Problem requirements - Line count for the string "kindly": give the number of lines in the data below that contain it, and nothing more.

─── Records for this task

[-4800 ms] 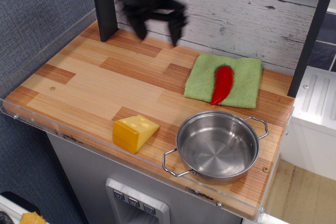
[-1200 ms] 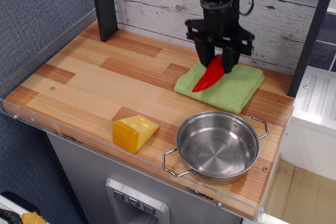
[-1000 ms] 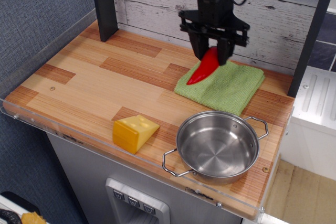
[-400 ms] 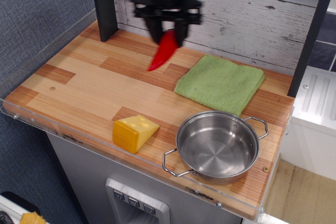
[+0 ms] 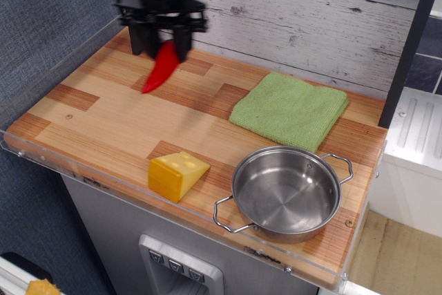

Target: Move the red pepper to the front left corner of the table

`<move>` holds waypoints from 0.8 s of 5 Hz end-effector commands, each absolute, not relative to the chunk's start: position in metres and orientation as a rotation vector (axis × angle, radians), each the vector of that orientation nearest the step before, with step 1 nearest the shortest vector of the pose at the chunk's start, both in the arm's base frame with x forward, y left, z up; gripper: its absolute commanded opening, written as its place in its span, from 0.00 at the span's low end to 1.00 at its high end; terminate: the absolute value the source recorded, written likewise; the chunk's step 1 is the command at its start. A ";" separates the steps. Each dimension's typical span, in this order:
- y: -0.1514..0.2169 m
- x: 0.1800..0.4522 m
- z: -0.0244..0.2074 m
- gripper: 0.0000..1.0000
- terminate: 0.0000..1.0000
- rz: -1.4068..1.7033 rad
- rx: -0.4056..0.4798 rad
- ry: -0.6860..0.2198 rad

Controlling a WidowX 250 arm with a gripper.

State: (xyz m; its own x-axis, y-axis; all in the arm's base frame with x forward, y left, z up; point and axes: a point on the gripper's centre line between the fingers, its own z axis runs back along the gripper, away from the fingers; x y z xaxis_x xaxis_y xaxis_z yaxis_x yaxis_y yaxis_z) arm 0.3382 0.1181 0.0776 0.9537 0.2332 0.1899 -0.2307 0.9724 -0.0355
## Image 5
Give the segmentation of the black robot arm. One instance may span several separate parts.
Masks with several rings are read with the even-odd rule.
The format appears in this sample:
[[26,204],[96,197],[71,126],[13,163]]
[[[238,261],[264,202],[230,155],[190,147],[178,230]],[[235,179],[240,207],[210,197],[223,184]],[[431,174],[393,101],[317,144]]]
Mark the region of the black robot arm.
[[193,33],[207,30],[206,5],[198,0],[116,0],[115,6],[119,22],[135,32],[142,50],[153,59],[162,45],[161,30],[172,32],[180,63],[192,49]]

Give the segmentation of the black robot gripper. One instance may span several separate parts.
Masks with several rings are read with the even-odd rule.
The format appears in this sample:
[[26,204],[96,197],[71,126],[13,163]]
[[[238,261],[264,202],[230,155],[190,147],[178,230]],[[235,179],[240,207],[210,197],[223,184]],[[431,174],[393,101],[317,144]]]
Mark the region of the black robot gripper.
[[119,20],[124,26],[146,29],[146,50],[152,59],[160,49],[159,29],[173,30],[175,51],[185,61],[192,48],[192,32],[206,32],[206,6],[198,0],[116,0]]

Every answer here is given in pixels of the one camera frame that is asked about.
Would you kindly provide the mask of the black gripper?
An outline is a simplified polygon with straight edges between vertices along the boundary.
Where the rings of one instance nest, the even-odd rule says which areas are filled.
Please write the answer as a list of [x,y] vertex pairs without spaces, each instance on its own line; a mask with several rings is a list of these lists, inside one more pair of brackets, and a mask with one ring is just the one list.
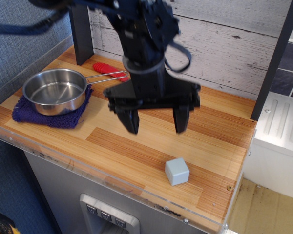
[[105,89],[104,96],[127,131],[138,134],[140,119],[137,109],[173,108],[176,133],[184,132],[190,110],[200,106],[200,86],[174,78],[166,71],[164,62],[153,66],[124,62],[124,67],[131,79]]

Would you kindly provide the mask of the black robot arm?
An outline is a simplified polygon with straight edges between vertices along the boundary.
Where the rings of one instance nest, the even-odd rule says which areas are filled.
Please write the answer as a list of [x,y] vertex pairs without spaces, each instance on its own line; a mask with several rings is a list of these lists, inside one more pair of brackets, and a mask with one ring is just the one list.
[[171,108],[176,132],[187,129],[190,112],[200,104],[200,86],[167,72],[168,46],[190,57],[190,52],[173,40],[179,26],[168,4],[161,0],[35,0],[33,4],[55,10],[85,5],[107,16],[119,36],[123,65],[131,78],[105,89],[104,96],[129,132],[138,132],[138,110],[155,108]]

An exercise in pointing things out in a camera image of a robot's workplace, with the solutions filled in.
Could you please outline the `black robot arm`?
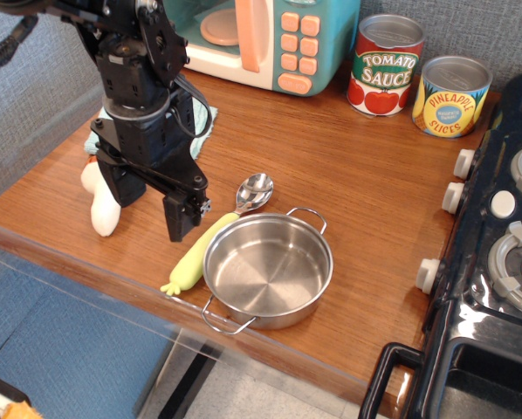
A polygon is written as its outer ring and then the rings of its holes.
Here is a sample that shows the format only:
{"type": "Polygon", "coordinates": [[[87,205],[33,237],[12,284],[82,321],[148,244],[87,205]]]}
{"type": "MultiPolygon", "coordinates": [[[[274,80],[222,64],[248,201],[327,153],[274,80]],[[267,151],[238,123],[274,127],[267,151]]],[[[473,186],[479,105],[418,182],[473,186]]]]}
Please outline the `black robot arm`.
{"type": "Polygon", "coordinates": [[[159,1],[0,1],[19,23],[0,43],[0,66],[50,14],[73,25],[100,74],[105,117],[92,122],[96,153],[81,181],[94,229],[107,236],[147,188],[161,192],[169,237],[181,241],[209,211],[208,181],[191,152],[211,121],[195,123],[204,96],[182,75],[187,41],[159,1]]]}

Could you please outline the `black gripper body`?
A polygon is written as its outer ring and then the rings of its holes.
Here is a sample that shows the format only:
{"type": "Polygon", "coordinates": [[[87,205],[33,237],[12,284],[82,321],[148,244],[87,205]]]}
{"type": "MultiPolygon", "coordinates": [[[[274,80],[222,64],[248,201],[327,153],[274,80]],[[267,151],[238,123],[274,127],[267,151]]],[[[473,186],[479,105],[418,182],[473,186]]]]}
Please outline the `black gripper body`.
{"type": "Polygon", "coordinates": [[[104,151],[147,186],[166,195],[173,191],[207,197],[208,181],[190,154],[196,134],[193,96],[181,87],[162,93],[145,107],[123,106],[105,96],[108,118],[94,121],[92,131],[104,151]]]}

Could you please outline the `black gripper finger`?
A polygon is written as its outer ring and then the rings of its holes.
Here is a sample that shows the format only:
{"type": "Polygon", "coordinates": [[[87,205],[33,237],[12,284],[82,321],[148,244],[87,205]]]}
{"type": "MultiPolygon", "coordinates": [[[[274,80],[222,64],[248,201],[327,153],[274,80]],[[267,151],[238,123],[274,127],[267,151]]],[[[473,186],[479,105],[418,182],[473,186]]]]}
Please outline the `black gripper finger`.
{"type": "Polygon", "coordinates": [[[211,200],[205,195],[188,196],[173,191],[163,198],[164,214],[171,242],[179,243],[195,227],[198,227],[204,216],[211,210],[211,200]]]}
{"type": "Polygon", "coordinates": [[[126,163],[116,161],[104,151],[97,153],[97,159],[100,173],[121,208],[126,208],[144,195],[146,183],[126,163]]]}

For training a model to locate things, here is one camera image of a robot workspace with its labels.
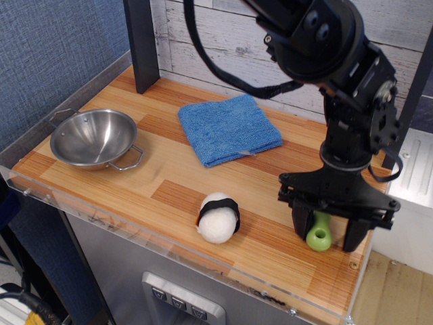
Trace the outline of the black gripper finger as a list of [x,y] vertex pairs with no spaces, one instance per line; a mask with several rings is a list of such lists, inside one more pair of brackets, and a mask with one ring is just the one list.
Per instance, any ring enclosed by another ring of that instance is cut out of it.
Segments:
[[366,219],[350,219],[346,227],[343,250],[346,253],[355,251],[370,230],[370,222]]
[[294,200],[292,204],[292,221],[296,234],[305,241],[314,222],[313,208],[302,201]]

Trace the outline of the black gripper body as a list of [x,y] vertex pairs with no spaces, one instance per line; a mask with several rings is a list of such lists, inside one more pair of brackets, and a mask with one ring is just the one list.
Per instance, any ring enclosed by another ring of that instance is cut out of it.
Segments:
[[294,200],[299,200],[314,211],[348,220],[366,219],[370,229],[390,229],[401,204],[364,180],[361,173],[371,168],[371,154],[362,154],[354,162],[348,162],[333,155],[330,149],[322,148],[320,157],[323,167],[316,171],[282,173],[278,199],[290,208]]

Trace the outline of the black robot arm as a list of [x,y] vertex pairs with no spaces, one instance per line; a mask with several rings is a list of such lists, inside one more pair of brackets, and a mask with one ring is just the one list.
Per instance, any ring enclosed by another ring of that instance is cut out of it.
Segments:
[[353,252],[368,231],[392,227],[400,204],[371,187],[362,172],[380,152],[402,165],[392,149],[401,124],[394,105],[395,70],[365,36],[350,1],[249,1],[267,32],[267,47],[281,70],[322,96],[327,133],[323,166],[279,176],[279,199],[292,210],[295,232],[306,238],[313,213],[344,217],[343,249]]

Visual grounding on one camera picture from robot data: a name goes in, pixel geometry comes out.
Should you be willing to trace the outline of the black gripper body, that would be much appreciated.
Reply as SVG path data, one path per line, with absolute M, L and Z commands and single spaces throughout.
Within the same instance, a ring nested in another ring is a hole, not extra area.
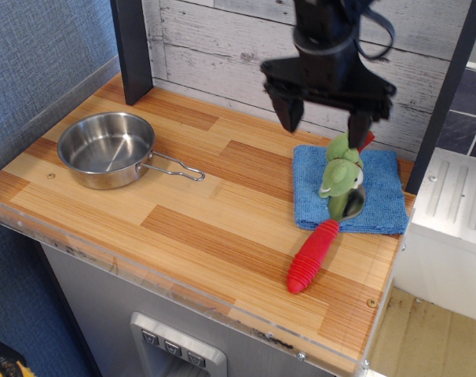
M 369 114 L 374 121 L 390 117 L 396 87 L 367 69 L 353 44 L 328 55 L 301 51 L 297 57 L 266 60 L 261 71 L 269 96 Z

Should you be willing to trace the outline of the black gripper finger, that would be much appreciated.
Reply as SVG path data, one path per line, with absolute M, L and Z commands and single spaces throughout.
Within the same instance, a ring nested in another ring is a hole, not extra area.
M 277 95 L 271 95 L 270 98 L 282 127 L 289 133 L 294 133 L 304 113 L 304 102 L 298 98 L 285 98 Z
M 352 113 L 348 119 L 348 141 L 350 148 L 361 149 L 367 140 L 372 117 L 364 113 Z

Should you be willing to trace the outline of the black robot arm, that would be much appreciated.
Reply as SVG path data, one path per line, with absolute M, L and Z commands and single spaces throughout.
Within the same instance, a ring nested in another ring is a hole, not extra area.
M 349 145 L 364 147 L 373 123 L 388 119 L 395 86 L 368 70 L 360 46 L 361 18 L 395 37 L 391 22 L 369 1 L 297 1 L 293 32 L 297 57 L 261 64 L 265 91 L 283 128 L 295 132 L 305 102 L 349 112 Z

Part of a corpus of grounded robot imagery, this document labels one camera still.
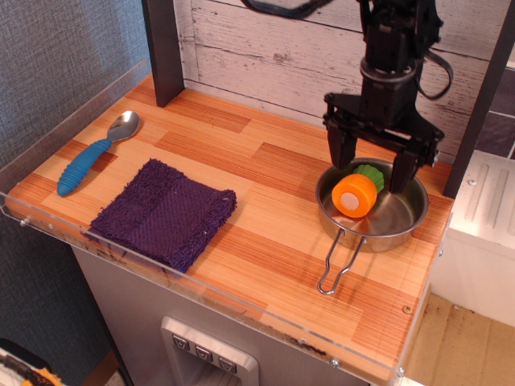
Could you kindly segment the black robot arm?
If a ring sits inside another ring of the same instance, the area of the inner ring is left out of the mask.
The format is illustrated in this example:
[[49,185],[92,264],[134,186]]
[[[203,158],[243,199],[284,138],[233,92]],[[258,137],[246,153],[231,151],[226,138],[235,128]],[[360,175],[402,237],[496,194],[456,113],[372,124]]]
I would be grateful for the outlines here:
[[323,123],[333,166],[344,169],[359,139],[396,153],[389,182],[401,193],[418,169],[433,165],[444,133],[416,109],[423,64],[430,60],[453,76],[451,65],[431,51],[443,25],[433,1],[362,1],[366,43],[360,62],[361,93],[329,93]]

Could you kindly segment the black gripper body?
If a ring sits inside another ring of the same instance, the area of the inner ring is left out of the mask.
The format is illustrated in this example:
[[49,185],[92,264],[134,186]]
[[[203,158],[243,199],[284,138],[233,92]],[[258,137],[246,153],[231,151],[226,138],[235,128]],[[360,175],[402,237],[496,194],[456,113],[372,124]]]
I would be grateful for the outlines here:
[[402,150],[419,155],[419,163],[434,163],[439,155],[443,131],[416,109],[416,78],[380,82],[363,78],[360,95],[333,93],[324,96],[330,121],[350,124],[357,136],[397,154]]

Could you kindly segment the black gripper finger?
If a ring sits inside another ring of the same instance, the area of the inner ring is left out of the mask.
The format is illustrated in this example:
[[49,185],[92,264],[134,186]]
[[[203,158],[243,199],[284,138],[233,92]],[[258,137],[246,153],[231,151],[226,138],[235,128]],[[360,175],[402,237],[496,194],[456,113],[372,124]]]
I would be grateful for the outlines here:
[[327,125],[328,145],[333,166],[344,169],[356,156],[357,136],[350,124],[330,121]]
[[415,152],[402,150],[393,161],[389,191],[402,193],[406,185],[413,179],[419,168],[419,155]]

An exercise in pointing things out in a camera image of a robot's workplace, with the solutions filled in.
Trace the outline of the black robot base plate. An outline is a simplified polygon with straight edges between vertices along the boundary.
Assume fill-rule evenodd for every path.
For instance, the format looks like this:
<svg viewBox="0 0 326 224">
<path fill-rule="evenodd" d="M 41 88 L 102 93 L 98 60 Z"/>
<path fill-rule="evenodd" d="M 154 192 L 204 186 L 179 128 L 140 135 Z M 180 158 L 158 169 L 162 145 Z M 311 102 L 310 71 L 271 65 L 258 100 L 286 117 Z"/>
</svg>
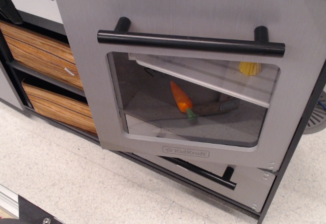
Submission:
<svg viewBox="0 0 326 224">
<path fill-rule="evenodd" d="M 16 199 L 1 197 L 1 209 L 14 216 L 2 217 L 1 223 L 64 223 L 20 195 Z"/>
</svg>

──────

Finished exercise - 5